ABOUT THIS TASK
Count every line in the entries that holds the word "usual". The reply is that count alone.

SUPPLIED MATERIAL
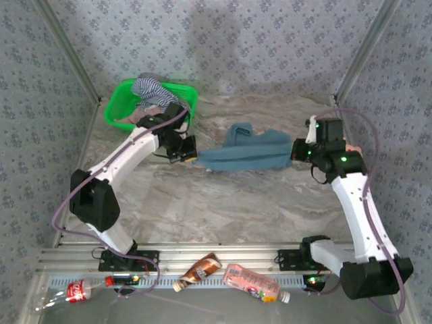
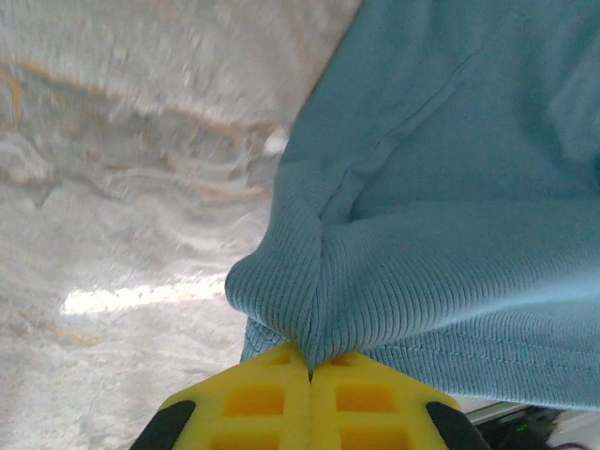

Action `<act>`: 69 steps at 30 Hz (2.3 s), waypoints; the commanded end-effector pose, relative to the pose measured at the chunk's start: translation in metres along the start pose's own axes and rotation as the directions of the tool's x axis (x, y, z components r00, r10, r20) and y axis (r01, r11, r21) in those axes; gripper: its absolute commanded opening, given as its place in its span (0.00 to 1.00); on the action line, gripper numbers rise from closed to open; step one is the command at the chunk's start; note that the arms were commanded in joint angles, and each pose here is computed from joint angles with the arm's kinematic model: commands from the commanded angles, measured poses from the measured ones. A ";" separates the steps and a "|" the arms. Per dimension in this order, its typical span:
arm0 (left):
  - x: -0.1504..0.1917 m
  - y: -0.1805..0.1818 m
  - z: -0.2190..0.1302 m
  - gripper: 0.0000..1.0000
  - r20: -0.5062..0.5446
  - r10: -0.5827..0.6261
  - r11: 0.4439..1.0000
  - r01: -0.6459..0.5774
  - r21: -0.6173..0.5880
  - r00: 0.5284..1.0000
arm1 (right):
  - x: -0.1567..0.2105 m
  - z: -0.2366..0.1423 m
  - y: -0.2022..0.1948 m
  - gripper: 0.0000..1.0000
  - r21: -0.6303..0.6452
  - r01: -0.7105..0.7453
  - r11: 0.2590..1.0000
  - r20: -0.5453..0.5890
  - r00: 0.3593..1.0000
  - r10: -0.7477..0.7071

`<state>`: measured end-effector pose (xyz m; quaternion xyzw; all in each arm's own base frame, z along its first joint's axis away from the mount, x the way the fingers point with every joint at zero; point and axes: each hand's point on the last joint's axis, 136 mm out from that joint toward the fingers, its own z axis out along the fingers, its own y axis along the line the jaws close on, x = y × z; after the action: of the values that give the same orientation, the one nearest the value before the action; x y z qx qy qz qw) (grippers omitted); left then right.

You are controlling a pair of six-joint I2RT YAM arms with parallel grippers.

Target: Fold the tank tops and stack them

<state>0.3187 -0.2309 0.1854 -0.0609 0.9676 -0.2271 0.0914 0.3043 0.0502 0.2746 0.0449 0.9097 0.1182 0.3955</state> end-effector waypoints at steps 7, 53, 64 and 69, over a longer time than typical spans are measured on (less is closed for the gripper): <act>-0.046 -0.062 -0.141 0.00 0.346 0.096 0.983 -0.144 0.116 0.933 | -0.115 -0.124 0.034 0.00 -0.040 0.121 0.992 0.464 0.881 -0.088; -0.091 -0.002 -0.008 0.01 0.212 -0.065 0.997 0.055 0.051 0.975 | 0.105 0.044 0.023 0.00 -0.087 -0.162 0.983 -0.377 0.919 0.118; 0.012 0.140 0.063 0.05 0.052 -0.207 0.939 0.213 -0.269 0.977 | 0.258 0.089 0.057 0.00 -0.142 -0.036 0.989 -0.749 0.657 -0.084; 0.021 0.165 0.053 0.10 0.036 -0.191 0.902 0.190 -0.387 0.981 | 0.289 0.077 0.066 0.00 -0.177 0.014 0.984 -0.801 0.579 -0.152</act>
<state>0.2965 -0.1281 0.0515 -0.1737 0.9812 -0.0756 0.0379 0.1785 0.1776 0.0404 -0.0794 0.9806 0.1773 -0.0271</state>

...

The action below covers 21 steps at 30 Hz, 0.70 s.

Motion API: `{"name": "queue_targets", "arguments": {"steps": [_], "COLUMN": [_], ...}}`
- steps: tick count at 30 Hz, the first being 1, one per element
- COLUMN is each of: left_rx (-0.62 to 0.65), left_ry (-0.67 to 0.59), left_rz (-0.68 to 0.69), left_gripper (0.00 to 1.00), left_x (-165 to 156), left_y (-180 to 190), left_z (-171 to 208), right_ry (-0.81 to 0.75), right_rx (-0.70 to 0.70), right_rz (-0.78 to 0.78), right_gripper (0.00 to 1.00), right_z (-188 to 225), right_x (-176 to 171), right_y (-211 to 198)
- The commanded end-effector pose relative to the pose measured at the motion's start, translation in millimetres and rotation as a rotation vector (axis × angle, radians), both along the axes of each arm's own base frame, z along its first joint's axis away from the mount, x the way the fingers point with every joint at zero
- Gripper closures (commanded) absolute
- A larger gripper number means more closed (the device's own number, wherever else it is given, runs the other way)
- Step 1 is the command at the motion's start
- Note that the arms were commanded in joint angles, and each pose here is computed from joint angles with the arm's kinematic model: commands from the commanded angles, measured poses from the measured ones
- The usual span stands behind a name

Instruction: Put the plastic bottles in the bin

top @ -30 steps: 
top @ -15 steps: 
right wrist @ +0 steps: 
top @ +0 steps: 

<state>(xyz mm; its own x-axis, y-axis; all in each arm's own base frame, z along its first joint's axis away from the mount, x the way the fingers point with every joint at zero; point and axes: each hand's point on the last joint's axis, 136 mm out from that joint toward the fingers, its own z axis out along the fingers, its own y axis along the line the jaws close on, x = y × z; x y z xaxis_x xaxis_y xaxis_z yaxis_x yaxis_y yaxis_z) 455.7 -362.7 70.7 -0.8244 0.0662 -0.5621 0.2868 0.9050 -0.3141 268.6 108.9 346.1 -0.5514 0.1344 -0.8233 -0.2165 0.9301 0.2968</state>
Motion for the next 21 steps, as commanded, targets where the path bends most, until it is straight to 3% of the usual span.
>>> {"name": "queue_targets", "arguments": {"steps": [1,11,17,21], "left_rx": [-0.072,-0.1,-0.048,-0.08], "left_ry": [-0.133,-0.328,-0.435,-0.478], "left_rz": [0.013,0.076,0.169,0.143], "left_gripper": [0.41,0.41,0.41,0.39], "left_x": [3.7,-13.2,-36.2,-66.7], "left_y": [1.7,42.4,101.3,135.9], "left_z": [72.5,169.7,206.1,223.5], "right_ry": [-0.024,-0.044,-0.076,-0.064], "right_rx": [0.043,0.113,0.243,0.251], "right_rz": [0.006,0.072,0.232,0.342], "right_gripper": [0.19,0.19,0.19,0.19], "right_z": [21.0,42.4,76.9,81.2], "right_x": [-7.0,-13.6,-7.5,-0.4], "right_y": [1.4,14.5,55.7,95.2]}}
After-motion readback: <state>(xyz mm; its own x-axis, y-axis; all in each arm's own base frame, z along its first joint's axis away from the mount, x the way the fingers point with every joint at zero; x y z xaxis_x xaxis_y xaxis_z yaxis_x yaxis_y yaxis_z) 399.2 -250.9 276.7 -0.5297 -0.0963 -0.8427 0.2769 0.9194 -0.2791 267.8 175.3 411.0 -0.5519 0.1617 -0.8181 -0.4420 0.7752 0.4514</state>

SOLUTION FOR THIS EXERCISE
2